I'm pretty good at desserts, but custards still vex me.

Maybe there's a trick I'm not getting, or my definition of, say, boil,
is different than what the cookbook is telling me.

For instance, yesterday I made a dacquoise. For the most part, it came
out very well, but I think I can do better on the custard part.

Here's the pertinent part of the recipe:
_________________________

1. bring 2 cups half-and-half just to a boil in a large saucepan over
medium heat, then turn off the heat, reserve.

2. in a mixer, whip 8 yolks, 1 tsp vanilla and 1/2 cup granulated
sugar for about 4 minutes. when you lift the mixer blade, the mixture
should form a thick ribbon. slowly mix in 1/2 cup all purpose flour
until well combined.

(me - I've learned that when the mixer is done to get a spatula and
ensure that all of the flower has been well incorporated. Sometimes
the beater forces some flour to the bottom or side and makes a kind of
sludge.)

3. add 1 cup of the hot half-and-half to the bowl and mix well.

4. turn the heat to medium again under the pan of half-and half.
Showly, mixing constantly, pour the yolk mixture into the saucepan.
Bring just to a boil, stirring the entire time. Reduce the heat to low
and simmer for about 3 minutes, stirring constantly. Allow to cool.
Pour into abowl, cover with plastic wrap and refrigerate until ready
to use.

_________________________


Maybe the book's concept of boil on point 4 is different than mine,
but to me, it seems to congeal long before it comes to what I consider
a boil. I've tried whipping it with a whisk rather than use a spoon,
but I find too much sticks to the corners or the pan and begins to
become something close to scrambled eggs.

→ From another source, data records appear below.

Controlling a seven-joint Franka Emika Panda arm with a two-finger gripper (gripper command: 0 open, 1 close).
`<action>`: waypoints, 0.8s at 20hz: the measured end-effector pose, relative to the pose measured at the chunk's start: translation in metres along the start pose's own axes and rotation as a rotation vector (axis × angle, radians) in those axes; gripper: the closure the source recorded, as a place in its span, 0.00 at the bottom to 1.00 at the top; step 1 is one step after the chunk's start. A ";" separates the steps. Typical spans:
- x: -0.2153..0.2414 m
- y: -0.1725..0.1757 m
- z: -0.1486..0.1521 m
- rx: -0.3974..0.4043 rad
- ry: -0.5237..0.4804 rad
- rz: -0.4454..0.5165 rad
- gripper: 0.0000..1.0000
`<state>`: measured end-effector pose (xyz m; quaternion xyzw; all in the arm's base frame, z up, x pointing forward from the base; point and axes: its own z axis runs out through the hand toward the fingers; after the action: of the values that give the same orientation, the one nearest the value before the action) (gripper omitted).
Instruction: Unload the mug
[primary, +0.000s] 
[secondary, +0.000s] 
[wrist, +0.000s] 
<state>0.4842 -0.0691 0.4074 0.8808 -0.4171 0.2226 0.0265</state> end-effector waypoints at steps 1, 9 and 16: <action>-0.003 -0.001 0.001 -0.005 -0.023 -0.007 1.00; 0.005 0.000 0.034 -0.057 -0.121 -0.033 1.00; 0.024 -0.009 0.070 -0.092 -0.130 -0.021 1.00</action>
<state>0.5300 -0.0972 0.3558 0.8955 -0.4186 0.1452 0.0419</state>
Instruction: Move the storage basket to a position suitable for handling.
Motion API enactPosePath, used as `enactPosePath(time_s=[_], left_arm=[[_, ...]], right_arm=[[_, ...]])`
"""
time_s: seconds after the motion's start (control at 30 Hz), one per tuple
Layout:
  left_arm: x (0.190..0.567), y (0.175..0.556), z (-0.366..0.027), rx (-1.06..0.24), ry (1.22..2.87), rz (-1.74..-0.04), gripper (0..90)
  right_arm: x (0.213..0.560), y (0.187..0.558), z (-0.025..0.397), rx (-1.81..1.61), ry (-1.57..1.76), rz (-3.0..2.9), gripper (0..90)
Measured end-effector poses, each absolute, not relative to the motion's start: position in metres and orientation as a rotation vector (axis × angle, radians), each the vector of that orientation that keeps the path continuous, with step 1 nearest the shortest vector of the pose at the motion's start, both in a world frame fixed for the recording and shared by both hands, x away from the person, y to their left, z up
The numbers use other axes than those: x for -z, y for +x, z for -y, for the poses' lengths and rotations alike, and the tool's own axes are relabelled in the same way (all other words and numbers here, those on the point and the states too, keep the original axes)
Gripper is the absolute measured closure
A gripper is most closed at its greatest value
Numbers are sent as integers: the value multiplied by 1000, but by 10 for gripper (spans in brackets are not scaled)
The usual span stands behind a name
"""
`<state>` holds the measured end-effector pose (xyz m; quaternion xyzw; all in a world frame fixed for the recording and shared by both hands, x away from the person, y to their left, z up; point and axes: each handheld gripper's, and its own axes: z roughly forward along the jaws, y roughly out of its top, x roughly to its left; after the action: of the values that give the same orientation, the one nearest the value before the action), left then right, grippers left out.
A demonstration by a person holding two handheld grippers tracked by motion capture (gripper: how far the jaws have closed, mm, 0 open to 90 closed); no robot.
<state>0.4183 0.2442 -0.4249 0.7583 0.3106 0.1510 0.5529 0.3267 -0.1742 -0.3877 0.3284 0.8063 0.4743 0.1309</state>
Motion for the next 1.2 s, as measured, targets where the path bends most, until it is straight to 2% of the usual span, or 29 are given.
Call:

Should the H&H mixture be closer to a boil before I start pouring in
the yolk mixture? (generally I boil the H&H first, take it off the
heat and cover it, then prepare the yolks and temper the yolks with
the H&H and THEN turn on the stove again. So, usually, 15 or so
minutes have passed since the H&H was on the flame.)

Anyone else have any secrets of the custard trade?

For the record, my custards almost always taste good, and rarely
curdle, but it's usually a bit lumpy and I know I can do better.

Many thanks!

PS - btw, apart from cooking the egg yolks, why does one want to boil
milk/cream/H&H in custards and other simialr desserts? What chemical
process occurs that aids in the cooking that you wouldn't have if you
just used cold dairy?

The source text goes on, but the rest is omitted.